Only the number is wanted: how many lines of these entries contain the word "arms"?

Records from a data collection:
· · ·

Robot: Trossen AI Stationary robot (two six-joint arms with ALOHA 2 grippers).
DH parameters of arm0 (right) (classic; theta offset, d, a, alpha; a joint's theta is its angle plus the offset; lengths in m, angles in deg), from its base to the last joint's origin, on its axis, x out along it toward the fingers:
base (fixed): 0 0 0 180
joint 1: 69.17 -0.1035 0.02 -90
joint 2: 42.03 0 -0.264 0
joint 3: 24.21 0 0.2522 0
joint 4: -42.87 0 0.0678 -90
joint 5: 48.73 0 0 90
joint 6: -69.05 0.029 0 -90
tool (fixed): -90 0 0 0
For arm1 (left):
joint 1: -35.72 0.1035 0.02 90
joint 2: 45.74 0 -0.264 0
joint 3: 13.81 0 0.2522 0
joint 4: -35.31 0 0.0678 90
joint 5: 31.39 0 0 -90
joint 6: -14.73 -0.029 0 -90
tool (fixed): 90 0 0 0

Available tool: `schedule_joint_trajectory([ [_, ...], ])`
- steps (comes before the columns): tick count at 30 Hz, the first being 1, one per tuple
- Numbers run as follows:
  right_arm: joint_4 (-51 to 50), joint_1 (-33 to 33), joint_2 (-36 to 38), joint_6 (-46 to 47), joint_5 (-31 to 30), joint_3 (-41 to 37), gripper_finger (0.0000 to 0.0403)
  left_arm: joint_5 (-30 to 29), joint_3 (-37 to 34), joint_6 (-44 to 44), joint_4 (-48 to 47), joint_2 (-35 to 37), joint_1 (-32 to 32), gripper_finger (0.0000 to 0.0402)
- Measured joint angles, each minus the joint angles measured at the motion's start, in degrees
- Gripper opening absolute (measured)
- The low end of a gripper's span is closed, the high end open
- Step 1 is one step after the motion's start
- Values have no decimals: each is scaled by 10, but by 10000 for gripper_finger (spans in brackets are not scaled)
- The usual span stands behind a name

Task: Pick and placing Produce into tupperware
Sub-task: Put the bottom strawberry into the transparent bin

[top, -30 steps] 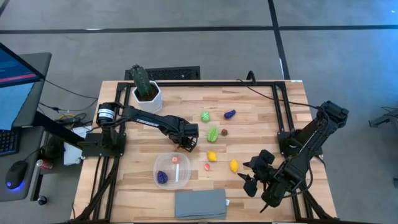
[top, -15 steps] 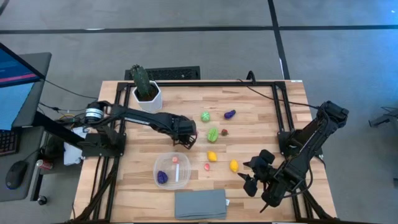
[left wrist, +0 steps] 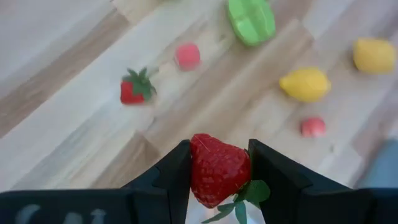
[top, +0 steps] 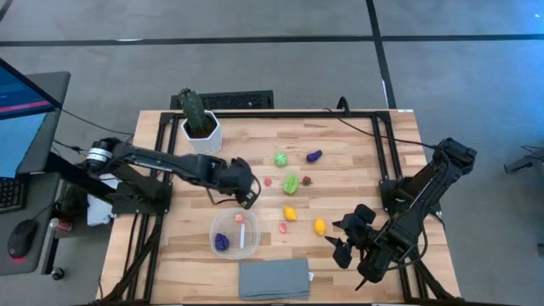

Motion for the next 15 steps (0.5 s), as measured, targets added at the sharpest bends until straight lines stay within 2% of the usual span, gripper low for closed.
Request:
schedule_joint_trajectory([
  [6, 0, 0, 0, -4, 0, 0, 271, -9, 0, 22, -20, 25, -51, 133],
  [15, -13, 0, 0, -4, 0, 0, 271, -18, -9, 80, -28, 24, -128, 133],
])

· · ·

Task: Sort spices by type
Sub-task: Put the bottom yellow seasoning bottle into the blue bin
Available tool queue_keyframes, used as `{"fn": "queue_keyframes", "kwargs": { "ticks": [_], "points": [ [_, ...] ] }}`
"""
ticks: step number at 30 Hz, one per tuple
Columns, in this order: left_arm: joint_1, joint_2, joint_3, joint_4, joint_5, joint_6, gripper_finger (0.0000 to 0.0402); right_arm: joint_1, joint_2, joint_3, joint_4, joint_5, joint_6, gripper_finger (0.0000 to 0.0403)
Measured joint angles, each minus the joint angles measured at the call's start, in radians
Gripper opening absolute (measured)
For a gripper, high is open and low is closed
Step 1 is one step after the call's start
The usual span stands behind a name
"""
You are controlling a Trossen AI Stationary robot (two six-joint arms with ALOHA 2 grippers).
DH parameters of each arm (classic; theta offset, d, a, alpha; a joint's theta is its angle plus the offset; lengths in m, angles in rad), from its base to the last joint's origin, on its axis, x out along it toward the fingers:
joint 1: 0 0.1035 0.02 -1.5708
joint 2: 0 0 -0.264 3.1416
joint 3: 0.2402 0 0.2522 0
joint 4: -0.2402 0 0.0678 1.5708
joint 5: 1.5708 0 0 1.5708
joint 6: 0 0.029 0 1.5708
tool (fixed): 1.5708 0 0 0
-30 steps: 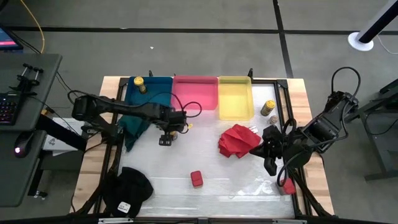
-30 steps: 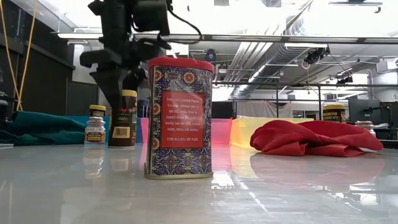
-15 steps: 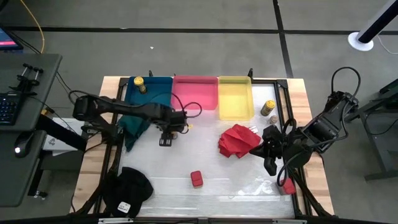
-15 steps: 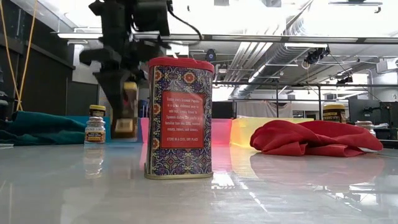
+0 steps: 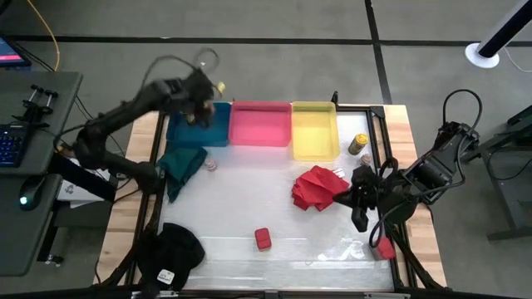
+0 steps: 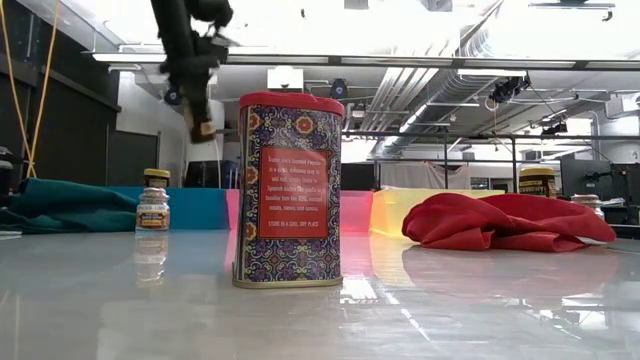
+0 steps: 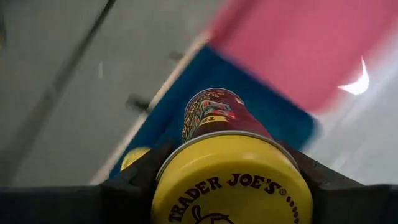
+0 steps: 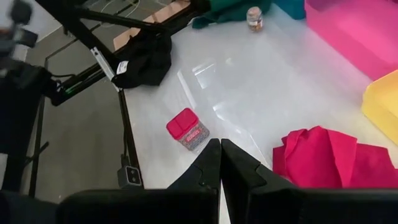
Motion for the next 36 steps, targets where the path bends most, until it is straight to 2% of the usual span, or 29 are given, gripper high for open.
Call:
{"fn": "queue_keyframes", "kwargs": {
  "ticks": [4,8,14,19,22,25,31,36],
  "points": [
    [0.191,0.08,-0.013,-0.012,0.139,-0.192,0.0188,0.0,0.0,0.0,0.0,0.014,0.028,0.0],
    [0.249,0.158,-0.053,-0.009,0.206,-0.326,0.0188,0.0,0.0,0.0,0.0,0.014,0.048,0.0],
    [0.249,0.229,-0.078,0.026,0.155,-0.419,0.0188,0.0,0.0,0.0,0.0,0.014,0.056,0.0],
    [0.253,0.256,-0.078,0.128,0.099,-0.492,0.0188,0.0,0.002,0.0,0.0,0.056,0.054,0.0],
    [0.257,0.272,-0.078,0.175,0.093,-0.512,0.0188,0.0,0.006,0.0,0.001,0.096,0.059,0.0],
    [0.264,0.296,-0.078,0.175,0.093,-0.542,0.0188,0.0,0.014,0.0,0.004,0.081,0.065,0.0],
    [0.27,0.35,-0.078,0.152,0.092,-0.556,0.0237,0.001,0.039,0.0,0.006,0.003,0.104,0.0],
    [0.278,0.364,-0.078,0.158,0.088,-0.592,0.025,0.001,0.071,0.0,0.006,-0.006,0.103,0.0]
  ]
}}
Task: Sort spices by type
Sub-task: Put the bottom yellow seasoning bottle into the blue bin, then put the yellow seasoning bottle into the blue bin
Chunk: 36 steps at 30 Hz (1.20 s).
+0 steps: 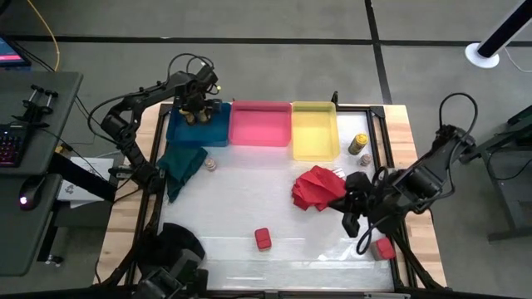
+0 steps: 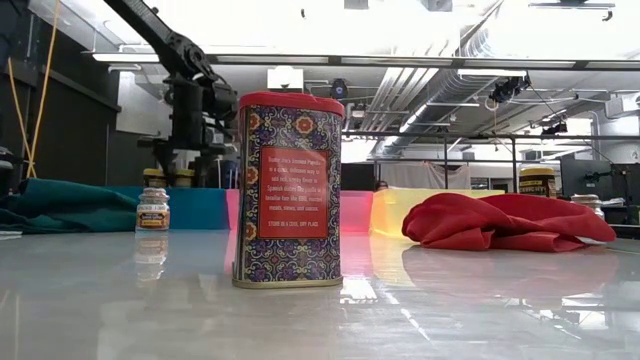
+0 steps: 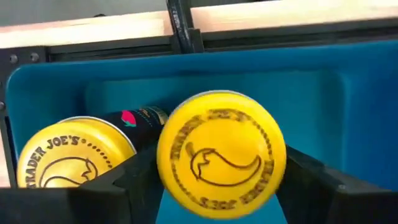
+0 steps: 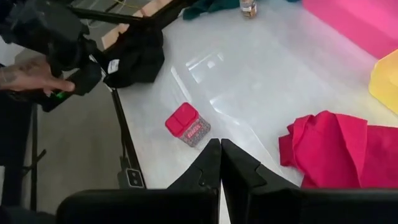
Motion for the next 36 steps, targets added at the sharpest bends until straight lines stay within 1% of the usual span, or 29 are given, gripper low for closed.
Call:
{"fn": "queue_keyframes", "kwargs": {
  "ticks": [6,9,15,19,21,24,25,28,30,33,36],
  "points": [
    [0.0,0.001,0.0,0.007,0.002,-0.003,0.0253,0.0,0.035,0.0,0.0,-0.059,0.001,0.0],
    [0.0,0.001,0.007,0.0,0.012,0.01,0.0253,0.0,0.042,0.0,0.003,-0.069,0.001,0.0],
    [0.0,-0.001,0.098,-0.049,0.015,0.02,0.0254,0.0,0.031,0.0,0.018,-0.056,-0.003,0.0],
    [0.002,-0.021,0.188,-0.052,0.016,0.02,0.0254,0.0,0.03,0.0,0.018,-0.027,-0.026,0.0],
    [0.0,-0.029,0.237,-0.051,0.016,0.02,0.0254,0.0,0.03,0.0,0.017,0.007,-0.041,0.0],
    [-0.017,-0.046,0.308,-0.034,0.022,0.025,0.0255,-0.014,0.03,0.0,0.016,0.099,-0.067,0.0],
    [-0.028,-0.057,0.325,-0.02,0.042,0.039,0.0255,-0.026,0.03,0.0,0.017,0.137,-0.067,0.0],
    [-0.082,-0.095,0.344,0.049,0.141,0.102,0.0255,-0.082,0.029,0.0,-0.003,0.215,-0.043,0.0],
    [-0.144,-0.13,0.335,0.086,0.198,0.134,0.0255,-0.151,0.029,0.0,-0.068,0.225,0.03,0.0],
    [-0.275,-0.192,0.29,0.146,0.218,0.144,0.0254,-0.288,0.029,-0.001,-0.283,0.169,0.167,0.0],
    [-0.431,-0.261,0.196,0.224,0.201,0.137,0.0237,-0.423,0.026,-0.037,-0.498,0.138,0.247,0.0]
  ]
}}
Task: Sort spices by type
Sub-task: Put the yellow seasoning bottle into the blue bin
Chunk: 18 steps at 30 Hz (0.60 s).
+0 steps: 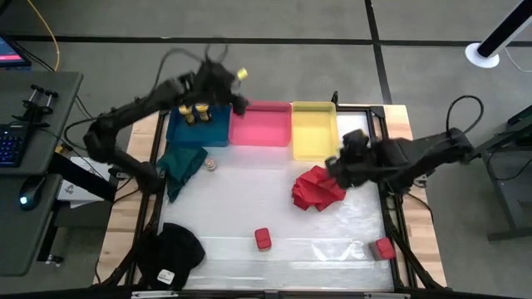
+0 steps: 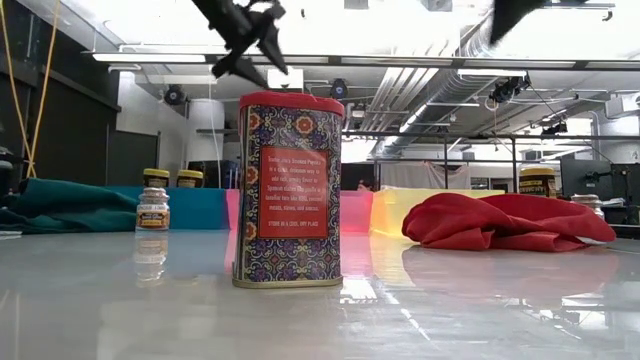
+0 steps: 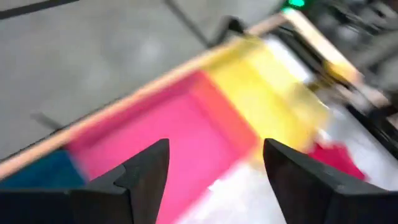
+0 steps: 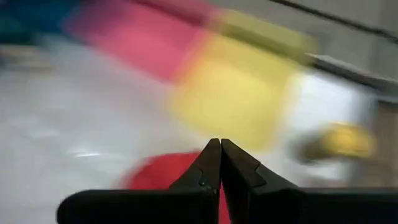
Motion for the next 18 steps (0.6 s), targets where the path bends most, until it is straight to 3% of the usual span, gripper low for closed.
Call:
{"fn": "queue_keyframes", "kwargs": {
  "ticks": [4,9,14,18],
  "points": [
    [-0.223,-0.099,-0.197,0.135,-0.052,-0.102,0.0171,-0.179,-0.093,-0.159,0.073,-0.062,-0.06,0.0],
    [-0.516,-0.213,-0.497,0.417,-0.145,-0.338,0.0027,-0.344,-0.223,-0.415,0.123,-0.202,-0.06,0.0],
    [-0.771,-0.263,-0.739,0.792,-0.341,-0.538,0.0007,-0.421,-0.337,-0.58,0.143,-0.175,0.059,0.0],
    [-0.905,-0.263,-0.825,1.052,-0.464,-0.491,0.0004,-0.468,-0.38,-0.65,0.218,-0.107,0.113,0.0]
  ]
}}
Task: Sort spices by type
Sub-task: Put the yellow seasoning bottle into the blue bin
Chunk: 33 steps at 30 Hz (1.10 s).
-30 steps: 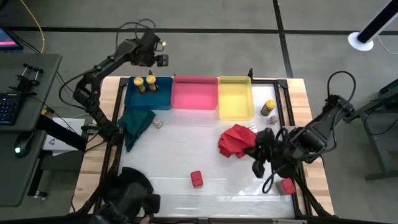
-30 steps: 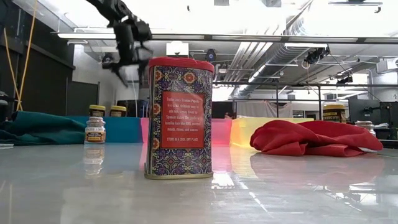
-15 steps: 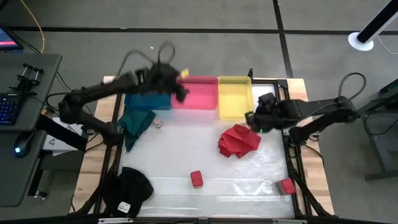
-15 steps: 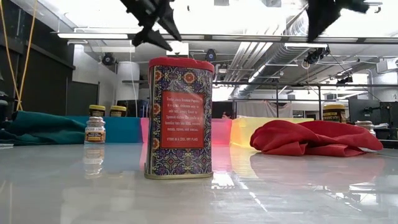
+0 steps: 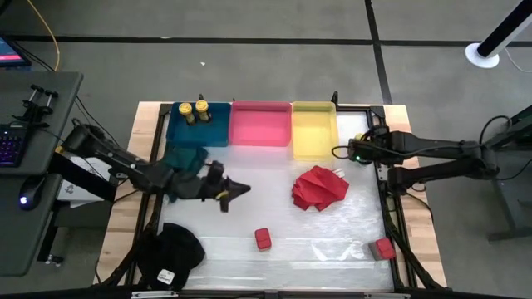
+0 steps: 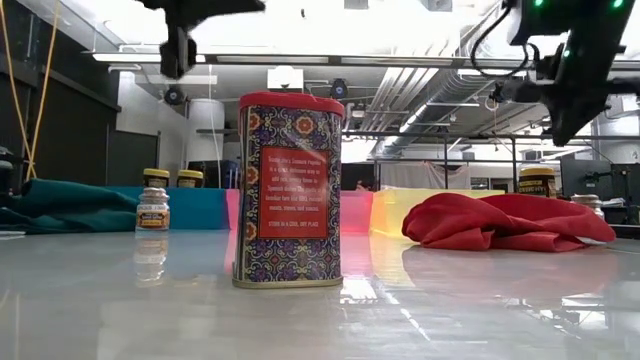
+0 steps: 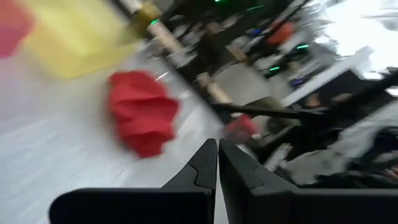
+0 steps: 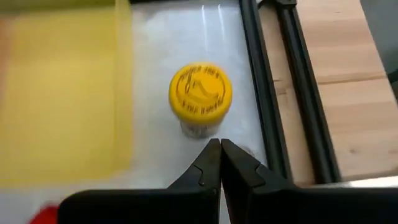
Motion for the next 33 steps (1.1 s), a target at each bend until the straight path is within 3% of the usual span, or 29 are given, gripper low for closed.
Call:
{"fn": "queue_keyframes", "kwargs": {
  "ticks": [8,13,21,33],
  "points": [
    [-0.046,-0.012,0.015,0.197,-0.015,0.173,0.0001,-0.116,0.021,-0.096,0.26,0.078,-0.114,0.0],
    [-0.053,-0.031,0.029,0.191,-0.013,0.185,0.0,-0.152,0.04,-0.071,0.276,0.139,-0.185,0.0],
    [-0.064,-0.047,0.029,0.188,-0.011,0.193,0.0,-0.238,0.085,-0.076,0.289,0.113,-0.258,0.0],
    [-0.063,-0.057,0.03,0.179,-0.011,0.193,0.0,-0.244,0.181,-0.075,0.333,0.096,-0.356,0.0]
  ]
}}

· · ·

### Written response
2